The City of San Francisco banned the
use of criminal histories as part of the pre-employment process. Several other
government jurisdictions have considered similar legislation. This trend is
born of the idea that criminal histories may be racist (because minorities tend
to be convicted at a higher rate than non-minorities) and that it exacerbates
the unemployment problem – especially among those with criminal records. OK –
so I am sympathetic to the whole concern about racism creeping into our
judicial system and I understand how that can correlate to unintended job
discrimination. But isn’t this more an issue that should be taken up at the
judicial level? When it comes down to our responsibilities as hiring
professionals, aren’t we the ones best suited to assess whether a person
represents a “bad hire” for our companies? If a person represents a real risk
to the safety of our employees or our customers or if the person could
potentially abuse their position to hurt our company and our shareholders
through fraud or theft or some other action that reflects poorly on the company
– shouldn’t we try and reduce that risk? Of course we should!
But for me the more interesting question (and more difficult
challenge) is how do we truly assess that risk and make smart hiring decisions
about people with previous legal or drug problems. Should they all be damned
forever and a day? Story ended. That would be the easy way to handle the
problem. No need to worry about complex hiring procedures or concerns that
people won’t follow the exact dictates of the company. We hire no one with a
previous conviction or a previous problem with drugs. Period!
We’re better than that.
A previous conviction does not have to be a permanent
sentence of unemployment. The real solution to the problem above is that
criminal history alone should not be the only reason for rejecting a candidate.

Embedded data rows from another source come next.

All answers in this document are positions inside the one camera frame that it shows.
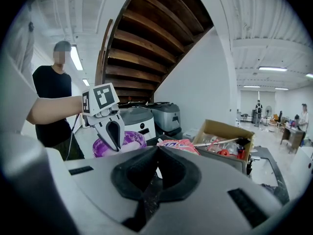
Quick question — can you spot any metal rod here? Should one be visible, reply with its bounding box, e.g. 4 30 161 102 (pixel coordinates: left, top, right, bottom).
193 138 239 147

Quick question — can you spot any brown wooden desk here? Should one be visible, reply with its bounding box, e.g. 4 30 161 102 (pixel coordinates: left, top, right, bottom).
280 125 305 154

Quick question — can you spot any pink detergent refill bag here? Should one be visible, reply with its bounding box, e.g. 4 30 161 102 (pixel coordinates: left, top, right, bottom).
156 138 201 156

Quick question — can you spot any white detergent powder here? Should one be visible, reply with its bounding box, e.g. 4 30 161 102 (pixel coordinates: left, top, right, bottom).
107 141 143 156

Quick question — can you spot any open cardboard box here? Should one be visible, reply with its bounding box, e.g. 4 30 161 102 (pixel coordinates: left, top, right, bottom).
192 119 255 174

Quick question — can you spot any black frame stand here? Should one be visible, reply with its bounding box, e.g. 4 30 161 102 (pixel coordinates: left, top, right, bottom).
246 145 291 205

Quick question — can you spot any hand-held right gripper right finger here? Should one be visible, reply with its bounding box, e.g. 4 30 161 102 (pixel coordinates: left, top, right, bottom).
146 146 283 235

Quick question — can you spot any person's left forearm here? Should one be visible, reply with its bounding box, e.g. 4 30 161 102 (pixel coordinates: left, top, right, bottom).
25 95 84 126

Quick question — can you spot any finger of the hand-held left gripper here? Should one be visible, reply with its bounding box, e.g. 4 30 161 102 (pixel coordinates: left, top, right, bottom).
94 120 119 152
112 115 125 151

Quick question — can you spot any black standing fan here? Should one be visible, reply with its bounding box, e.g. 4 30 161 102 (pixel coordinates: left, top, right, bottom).
263 105 273 126

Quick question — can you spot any small white appliance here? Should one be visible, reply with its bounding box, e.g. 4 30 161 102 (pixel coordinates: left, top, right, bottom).
182 128 200 141

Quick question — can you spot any purple plastic bucket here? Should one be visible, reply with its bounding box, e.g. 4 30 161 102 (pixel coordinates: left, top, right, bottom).
92 130 147 158

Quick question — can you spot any red plastic spool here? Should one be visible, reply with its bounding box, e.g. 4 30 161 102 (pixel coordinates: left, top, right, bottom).
216 148 232 158

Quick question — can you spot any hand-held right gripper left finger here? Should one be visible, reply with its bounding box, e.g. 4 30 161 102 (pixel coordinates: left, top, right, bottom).
64 145 160 235

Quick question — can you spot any white and black robot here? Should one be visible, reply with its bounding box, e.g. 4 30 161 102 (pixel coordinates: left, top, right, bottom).
118 106 157 142

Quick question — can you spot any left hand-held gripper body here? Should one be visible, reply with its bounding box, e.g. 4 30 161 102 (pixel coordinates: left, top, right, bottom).
82 82 121 126

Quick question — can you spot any white panel with black marks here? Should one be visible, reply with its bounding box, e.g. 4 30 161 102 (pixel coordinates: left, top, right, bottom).
291 145 313 188

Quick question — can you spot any dark wooden staircase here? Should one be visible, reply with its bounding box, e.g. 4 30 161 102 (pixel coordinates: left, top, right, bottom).
94 0 215 105

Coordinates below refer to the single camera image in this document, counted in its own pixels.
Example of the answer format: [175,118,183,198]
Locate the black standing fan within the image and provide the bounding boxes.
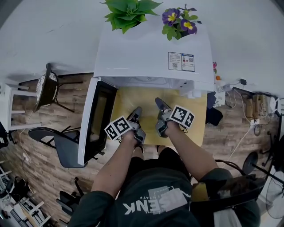
[265,170,284,219]

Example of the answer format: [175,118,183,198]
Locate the black stool with patterned cushion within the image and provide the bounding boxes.
[33,63,84,114]

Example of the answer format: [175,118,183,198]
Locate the green leafy potted plant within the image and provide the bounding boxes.
[100,0,164,35]

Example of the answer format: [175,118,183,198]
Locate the person's right forearm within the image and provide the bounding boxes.
[165,123,219,181]

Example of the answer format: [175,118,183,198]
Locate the black cloth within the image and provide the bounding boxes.
[205,91,224,126]

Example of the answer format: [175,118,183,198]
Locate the person's left forearm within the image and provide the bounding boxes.
[91,130,139,198]

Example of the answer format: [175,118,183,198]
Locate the clear plastic water bottle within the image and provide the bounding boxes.
[218,83,233,93]

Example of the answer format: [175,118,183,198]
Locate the white microwave door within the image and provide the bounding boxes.
[77,76,118,168]

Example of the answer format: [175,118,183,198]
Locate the black folding chair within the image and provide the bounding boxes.
[28,125,87,168]

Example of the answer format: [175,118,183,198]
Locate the black round stand base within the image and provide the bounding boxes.
[242,151,259,175]

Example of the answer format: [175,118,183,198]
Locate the small white cabinet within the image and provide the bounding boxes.
[206,79,227,109]

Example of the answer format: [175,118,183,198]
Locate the long white power cable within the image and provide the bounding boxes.
[225,125,254,163]

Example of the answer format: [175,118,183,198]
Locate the white cloth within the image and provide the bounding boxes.
[214,208,245,227]

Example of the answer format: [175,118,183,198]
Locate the thin white floor cable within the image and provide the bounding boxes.
[19,110,34,164]

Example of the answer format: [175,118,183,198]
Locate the white router with black antennas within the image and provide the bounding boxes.
[268,96,284,116]

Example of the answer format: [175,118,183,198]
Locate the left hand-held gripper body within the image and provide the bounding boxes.
[104,115,146,147]

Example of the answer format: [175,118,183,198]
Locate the black floor equipment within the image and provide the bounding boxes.
[6,176,36,202]

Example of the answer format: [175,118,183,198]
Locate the wooden table with black base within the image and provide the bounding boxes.
[106,86,208,147]

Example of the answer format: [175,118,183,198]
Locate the person's black printed shirt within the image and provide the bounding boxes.
[67,147,261,227]

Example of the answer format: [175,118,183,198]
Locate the white microwave oven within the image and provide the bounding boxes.
[93,21,215,98]

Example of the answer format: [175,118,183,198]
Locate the cardboard box with cables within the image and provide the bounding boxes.
[245,94,270,118]

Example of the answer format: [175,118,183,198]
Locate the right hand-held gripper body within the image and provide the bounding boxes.
[155,105,196,138]

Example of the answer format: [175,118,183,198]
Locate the white side table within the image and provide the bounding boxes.
[0,82,43,133]

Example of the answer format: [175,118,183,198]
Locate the purple flower potted plant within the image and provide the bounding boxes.
[161,4,199,41]

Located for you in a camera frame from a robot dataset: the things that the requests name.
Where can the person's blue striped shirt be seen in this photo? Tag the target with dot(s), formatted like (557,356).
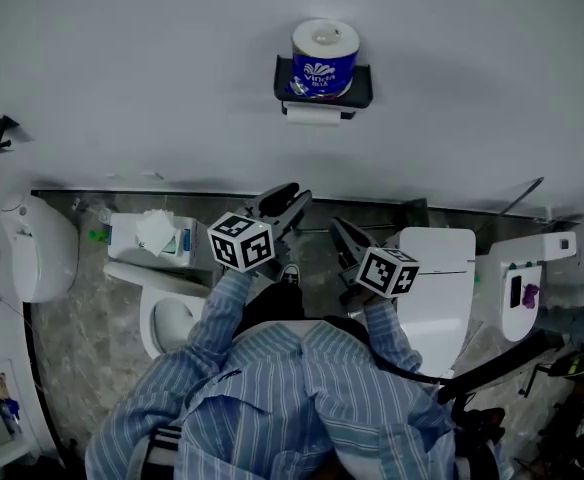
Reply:
(297,408)

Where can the black phone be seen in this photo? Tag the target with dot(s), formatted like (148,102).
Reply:
(516,292)

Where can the white open-lid toilet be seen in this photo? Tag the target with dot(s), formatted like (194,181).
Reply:
(122,233)

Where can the black base with red part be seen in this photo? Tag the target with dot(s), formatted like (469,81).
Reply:
(477,418)

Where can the purple object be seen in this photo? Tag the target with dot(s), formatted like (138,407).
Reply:
(531,295)

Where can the black wall paper holder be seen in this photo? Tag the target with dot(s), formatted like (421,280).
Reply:
(284,75)

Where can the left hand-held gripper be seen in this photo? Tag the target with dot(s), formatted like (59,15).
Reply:
(242,243)

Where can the white toilet with square tank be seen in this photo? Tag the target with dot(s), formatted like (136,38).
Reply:
(517,325)

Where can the person's left shoe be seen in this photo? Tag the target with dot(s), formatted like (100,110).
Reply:
(290,274)

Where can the small green object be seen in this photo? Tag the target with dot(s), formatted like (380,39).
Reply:
(477,279)

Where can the colourful picture card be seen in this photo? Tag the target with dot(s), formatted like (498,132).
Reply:
(4,403)

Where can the black white-striped garment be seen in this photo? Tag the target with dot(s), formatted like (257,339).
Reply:
(164,445)

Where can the black green-trimmed device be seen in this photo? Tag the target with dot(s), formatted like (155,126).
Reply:
(579,365)

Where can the person's black trousers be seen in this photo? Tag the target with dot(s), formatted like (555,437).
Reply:
(277,303)

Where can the toilet brush with green base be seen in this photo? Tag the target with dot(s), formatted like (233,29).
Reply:
(97,235)

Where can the small black wall holder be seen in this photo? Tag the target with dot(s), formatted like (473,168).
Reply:
(2,130)

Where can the person's left forearm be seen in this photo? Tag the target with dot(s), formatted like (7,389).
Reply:
(222,308)

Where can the glass panel with black frame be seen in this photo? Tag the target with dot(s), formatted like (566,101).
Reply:
(522,196)

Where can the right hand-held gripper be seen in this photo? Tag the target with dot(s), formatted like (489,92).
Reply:
(387,273)

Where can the white closed-lid toilet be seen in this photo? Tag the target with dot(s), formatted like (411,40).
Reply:
(437,318)

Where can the blue toilet paper roll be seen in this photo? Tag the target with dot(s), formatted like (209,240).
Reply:
(324,63)

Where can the tissue pack with blue edge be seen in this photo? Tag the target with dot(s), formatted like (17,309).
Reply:
(154,230)

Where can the person's right forearm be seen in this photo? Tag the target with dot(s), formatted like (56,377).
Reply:
(387,328)

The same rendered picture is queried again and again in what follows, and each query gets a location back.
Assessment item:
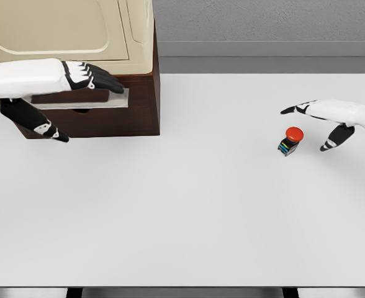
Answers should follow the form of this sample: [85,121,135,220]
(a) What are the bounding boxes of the cream and brown cabinet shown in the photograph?
[0,0,161,140]

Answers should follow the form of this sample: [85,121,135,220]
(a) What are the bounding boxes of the brown drawer with grey handle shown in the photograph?
[27,87,130,111]

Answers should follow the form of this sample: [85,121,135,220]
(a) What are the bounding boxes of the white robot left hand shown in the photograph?
[0,58,125,143]

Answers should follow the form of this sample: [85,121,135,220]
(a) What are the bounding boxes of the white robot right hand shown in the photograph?
[280,99,365,153]

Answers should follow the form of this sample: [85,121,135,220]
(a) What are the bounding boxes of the red button switch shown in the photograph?
[276,126,305,157]

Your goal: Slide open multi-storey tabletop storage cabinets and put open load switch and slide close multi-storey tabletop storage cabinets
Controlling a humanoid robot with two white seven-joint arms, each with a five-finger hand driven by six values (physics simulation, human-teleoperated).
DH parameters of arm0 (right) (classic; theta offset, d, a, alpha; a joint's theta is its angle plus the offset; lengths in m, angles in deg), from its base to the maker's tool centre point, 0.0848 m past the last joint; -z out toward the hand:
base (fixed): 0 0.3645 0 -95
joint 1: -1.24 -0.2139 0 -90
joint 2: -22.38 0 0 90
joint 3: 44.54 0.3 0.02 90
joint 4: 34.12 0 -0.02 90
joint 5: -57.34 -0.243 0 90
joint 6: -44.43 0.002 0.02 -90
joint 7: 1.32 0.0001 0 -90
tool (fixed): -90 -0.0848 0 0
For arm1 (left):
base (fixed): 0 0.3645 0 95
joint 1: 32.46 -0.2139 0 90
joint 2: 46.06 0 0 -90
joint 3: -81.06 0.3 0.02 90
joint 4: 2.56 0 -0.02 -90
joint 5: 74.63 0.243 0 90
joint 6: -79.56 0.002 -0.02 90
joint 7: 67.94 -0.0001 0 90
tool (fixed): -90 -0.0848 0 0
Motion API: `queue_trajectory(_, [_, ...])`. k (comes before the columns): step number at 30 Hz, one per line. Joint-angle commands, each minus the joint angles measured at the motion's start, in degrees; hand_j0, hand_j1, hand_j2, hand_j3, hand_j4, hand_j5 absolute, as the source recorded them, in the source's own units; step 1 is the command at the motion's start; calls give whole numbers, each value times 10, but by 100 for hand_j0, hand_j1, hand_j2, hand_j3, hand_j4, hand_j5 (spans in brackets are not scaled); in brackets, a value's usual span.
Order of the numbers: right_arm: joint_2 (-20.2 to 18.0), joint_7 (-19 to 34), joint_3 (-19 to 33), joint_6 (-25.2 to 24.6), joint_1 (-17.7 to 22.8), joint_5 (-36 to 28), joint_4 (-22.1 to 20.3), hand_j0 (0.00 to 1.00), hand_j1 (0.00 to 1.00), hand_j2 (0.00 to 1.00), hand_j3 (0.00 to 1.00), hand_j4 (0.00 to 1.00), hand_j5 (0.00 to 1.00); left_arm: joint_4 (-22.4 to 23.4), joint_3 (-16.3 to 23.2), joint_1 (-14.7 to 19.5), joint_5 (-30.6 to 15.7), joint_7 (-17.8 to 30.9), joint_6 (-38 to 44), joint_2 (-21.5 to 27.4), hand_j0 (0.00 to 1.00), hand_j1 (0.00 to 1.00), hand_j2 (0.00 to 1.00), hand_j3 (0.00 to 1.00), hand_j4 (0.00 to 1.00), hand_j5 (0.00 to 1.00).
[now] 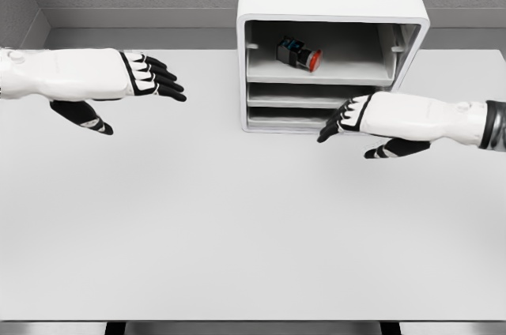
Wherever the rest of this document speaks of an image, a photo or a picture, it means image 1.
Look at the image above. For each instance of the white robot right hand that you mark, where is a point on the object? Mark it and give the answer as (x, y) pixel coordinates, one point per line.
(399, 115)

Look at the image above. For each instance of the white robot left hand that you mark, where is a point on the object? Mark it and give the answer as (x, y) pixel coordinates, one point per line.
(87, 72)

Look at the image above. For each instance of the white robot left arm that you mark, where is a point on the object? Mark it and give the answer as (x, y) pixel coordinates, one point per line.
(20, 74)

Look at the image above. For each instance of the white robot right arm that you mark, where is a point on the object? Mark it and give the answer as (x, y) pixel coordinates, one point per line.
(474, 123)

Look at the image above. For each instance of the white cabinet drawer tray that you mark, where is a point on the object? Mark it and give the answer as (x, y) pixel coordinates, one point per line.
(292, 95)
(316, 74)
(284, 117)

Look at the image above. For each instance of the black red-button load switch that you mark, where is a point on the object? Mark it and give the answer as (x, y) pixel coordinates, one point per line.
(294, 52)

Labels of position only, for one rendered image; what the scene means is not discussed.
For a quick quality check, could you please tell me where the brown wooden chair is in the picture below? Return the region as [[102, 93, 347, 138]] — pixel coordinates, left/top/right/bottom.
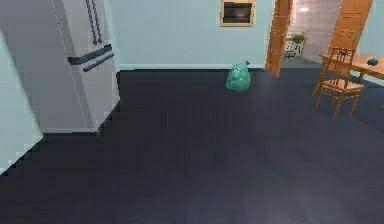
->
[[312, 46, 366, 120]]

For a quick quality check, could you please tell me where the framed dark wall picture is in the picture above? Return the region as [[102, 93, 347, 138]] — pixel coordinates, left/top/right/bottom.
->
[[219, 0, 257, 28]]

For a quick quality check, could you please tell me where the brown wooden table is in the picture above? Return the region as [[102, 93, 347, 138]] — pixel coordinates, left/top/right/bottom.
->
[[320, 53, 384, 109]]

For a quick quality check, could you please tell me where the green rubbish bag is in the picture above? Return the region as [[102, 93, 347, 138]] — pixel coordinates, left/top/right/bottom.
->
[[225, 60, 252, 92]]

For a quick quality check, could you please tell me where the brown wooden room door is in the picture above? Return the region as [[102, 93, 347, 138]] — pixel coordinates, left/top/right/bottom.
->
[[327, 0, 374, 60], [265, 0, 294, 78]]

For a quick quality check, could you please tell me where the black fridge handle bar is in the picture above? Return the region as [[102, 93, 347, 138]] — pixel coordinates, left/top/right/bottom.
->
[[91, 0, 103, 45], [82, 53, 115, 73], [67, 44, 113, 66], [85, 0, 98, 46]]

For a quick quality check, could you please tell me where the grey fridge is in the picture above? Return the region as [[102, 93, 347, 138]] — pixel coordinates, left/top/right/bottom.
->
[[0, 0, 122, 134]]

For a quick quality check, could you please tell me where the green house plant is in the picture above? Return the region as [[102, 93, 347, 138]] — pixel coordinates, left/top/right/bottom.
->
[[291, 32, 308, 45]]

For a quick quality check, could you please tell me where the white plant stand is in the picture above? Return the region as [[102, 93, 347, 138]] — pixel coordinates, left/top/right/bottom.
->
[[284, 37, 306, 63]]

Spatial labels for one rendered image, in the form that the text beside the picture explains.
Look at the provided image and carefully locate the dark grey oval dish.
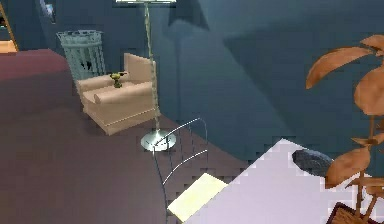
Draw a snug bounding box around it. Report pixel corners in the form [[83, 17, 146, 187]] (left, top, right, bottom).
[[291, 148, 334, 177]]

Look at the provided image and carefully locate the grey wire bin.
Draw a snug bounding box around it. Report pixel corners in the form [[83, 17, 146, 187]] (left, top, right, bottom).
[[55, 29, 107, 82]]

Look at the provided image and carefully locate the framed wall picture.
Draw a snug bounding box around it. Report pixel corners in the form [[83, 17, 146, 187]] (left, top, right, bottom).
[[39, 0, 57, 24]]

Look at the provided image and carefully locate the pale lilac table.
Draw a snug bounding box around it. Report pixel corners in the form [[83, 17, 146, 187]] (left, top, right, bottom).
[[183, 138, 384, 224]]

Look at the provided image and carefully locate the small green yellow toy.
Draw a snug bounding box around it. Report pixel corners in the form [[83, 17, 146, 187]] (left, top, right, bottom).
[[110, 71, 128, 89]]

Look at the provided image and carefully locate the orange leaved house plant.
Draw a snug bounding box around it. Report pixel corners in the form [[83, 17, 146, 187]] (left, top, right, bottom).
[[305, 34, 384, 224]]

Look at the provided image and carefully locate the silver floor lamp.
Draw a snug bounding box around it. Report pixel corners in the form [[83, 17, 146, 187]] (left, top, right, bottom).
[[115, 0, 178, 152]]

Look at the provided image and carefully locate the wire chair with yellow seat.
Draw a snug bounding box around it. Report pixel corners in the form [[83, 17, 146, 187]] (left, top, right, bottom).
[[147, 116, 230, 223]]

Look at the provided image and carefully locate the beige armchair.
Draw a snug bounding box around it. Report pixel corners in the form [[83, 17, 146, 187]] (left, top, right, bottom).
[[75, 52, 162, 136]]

Yes – I understand (I am in the background checking business after all) that
there are very real circumstance that mean zero tolerance (access to vulnerable
populations like children or elderly for example) where the risk is just too
great. But that is what I mean when I say that a criminal history record alone
should not decide the hire/no hire choice. A criminal history record PLUS a
high sensitive position – should mean no hire. Other situations such as repeat
offenders, people with a pattern of multiple problems, a conviction along with
lying on your resume might all be reasons for rejecting a candidate. Patterns
and context should dictate hiring risk – not just single data points. Its
people we are dealing with and people can make mistakes and still move beyond
them. This is where our professionalism comes in. We use data to help make
decisions – we don’t let data make the decisions for us.